古哈準時而至,白棉布襯衫,暗黃色褲子,運動鞋,身型魁梧,他曾是個板球好手,而他第一本引起廣泛注意的書,是關於板球的歷史。

“他只是個體育歷史學家”,一位小說家曾不屑一顧地說。當時,他們就印度的民主問題在報上打筆仗。除去情急中的小說家,沒人能把《甘地之後的印度》的作者不當回事。他剛剛坐下,一位熱情的讀者就前來表示敬意,《華爾街日報》歡呼他是“首席印度記錄者”,查理.羅斯邀請他出現在夜晚談話裡,更重要的是,印度人擁抱了它,這樣一本嚴肅、厚度十足的作品,登上了暢銷書榜首。這本書的命運也像是印度現實的延伸:絕大部份印度人讀不懂英文,這裡有15種官方語言,不同區域的人們有著自己的獨特文化傳統與語言方式。古哈對我說,它已被翻譯成這15種語言中的6種。

這也是這本書的核心命題:是甚麼把這樣廣泛的人群和區域變成了一個叫印度的國家?19世紀的英國殖民者感慨,根本就不存在一個所謂的“印度”:人們覺得是旁遮普人、孟加拉人、馬德拉斯人,而不是“印度人”。歐洲人依靠某種語言、區域,或是抽象的民族本質,而成為一個個的民族國家,而印度,“旁遮普與孟加拉的差異,要比蘇格蘭與西班牙之間還大”。這種懷疑也貫穿了20世紀。宗教、種姓、語言、階級,這些屏障難以克服,似乎意味著不可避免的混亂衝突,窮人又太多了,他們能理解現代制度的含義嗎?

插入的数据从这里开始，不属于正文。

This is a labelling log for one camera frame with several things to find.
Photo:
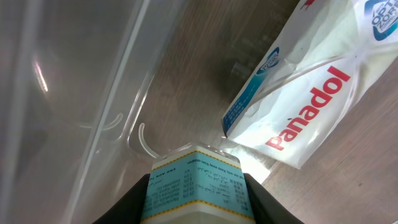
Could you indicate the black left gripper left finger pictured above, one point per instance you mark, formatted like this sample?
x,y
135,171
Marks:
x,y
128,209

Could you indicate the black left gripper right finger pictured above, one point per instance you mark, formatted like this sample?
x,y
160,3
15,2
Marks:
x,y
266,209

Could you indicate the gold-lidded balm jar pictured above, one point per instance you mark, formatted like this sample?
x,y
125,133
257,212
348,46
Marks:
x,y
197,184

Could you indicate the white Panadol medicine box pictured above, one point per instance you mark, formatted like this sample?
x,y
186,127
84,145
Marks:
x,y
325,58

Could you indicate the clear plastic container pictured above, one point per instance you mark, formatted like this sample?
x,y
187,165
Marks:
x,y
93,91

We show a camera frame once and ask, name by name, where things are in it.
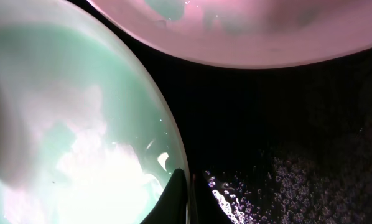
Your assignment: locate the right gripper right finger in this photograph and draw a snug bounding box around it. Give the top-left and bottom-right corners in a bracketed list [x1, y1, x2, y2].
[190, 172, 231, 224]

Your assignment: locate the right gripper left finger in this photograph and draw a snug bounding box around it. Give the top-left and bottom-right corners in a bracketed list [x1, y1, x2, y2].
[141, 169, 188, 224]

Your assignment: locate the mint plate front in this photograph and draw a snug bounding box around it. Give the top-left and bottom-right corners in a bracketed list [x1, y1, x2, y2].
[0, 0, 190, 224]

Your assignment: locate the black round tray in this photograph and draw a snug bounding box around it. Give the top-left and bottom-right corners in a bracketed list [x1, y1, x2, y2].
[77, 1, 372, 223]

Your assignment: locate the white plate with green stain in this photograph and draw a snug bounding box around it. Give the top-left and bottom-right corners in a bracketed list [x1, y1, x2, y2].
[91, 0, 372, 68]

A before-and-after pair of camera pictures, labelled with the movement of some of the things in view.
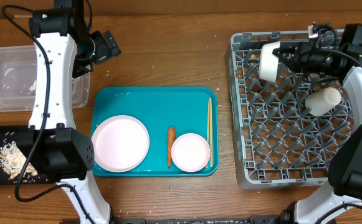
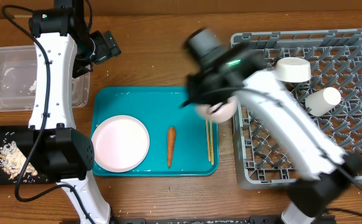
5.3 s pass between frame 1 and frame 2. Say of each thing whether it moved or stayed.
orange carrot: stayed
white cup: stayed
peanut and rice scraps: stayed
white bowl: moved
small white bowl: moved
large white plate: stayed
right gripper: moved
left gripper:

但印度不僅存在下來,而且生命力旺盛。古哈相信,“民主”是理解這一切的鑰匙。比起廣泛傳誦的經濟故事,他認定“當代印度真正成功的故事是政治而非經濟”。正是這種政體,才讓這麼多嘈雜的聲音與爭端,共同存在,相互激發。而印度也對民主這個理念,做出了新的補充。

古哈熱忱、親切,但我們卻沒有太多好說的。他所知的一切都已在著作與文章中表達一清了,更糟糕的,我還同意他所有的看法,認定他的視角。他是我最欣賞的那類知識份子,既有強烈的熱情,又保持冷靜與批評的態度。當印度沉浸在自我慶祝時,他列舉出“印度無法成為超級大國的10個理由”。他讚揚了這麼多印度的民主之風,也對它的弊端憂心忡忡。

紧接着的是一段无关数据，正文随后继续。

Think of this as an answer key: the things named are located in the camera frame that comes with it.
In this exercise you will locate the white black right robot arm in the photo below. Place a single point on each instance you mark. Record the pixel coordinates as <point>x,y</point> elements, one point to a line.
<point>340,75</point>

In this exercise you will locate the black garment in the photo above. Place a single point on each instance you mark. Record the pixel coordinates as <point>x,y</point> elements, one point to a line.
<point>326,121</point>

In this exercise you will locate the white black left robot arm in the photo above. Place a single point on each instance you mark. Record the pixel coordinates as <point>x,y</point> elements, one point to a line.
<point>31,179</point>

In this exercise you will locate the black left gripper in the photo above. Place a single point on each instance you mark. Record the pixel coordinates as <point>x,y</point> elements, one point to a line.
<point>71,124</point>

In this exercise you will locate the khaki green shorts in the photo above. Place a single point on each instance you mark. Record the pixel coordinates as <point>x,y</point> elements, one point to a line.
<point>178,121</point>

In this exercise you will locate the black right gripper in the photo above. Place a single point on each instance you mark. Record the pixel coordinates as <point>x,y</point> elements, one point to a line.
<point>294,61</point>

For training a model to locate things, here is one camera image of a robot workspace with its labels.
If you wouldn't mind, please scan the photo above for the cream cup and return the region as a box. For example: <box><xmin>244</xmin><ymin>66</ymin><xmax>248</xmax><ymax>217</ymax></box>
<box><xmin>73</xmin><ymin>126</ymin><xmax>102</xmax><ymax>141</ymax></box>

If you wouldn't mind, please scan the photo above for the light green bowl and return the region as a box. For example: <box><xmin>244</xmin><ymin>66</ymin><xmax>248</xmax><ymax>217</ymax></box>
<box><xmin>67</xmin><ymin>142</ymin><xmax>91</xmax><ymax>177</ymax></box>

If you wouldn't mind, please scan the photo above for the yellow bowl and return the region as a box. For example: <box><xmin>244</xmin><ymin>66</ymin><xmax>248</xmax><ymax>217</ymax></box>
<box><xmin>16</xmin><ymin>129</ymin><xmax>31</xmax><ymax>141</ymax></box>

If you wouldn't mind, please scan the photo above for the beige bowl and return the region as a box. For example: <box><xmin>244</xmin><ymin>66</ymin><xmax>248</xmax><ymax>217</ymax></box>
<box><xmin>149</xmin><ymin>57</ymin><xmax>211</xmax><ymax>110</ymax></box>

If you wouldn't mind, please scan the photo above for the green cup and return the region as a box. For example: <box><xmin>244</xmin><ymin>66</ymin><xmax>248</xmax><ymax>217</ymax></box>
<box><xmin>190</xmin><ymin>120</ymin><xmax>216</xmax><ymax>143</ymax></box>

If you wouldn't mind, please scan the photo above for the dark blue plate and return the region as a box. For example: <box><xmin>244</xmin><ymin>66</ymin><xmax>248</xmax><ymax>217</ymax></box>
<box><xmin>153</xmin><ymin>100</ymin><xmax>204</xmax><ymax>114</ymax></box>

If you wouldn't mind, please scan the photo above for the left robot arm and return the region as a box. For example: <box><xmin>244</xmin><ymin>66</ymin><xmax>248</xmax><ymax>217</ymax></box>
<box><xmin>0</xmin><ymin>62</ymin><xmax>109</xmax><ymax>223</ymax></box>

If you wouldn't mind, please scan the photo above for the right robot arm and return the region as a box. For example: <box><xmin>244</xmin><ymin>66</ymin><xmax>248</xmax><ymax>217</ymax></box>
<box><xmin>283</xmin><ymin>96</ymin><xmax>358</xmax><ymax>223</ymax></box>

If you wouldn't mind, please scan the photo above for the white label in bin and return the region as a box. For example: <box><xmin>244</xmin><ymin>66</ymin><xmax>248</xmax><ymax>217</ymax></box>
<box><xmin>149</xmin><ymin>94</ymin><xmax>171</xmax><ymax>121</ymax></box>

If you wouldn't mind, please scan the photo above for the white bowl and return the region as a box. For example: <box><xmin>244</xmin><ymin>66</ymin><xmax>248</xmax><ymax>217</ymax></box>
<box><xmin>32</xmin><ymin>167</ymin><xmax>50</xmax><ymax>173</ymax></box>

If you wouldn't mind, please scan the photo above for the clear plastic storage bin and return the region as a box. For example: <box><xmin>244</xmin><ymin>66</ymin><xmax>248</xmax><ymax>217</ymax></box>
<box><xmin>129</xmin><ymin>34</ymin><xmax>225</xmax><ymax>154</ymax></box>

很少有中國人把印度當成嚴肅的經濟競爭者,如果你到過印度的城市與鄉村,很容易得出這樣的結論——在基礎設施上,中國已領先太多,中國人也普遍比印度人富裕得多,當印度宣稱自己有兩億人已是中產階級時,一定招來許多人的嘲笑。但在印度的媒體上,中國卻一再出現,他們比中國人更熱衷於討論龍象之爭。

他沉浸在印度的紛紜頭緒中,要清理這一切,夠他花去幾輩生命了,他正在寫兩卷本的甘地傳記——他對於世界的影響仍未得到足夠的描述,他的早年生活也沒有得到詳細的研究。

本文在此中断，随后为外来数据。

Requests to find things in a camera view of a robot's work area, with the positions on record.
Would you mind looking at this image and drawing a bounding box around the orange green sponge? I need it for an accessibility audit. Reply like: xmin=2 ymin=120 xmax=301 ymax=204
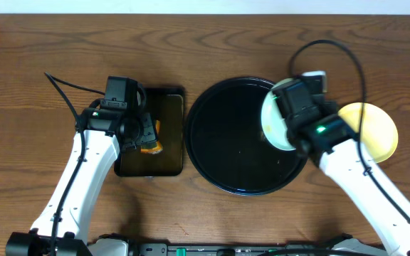
xmin=140 ymin=119 xmax=163 ymax=154

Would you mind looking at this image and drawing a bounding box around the rectangular black water tray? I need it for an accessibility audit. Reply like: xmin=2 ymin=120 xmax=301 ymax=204
xmin=114 ymin=87 xmax=184 ymax=177

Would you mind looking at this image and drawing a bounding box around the round black tray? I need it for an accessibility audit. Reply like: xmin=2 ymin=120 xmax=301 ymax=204
xmin=184 ymin=77 xmax=307 ymax=196

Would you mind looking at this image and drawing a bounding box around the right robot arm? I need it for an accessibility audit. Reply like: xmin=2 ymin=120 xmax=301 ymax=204
xmin=261 ymin=78 xmax=410 ymax=255

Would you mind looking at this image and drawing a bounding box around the yellow plate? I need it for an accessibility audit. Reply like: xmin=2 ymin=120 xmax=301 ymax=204
xmin=338 ymin=102 xmax=399 ymax=163

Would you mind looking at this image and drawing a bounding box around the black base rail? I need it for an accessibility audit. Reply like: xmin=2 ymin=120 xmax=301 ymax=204
xmin=130 ymin=242 xmax=333 ymax=256

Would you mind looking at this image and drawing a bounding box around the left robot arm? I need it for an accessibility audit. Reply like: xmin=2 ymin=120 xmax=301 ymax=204
xmin=5 ymin=107 xmax=160 ymax=255

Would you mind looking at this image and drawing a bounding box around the light blue plate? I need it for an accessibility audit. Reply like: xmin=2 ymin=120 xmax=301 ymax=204
xmin=261 ymin=90 xmax=295 ymax=151

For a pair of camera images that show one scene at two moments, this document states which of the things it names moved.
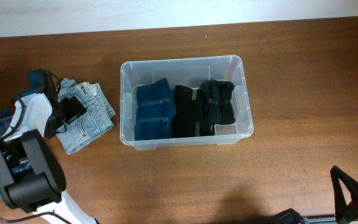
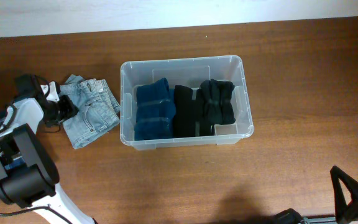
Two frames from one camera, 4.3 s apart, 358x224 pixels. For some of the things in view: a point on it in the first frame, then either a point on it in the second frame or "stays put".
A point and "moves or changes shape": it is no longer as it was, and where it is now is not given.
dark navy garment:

有那麼一兩個時刻,談話突然終止了,我不知該問甚麼,他也不知該說些甚麼,各自喝上幾口咖啡,聽著周圍一片嘈雜,班加羅爾的傍晚已在窗外來臨,摩哆車發出轟鳴聲,背著黑色電腦包的青年人帶著滿臉的疲倦。

我意識到自己的尷尬。不管中國比印度多建造了多少公路與大樓,多消費了多少汽車與名牌時裝,在智力與創造領域上,中國卻落人之後了。100年前,當泰戈爾環遊世界時,他是倫敦、巴黎、紐約、柏林的貴賓,人們傾聽他的東方智慧。而中國的一流人物,康有為、梁啟超、蔡元培卻從未受到如此禮遇,他們是西方的熱切學習者,卻很少有人樂於詢問他們對世界的見解。這種失衡也留在中國與印度之間。泰戈爾有無數的中國追隨者,卻從未有一個中國詩人、藝術家在印度能激起這樣的迴響。如今,我來到這裡拜會拉姆錢德拉.古哈,像是譚雲山追隨泰戈爾的延續。

這種失衡瀰漫到細節裡,從加爾各答、瓦拉納西、聖蒂尼克坦、班加羅爾,不管是城市還是小鎮,我總是鑽進書店,把行李中塞滿英文書,很多與印度無關,只是英語世界最新的出版物。人的精緻或完美都在於思想,而汲取的一段路卻插滿了柵欄,有時也只能做只章魚,張開盡可能舒展的吸食觸角。“這是個多麼適合知識份子的地方……我不介意在這裡重新發現印度10次。”一位美國大使在離開新德里前,這樣說過。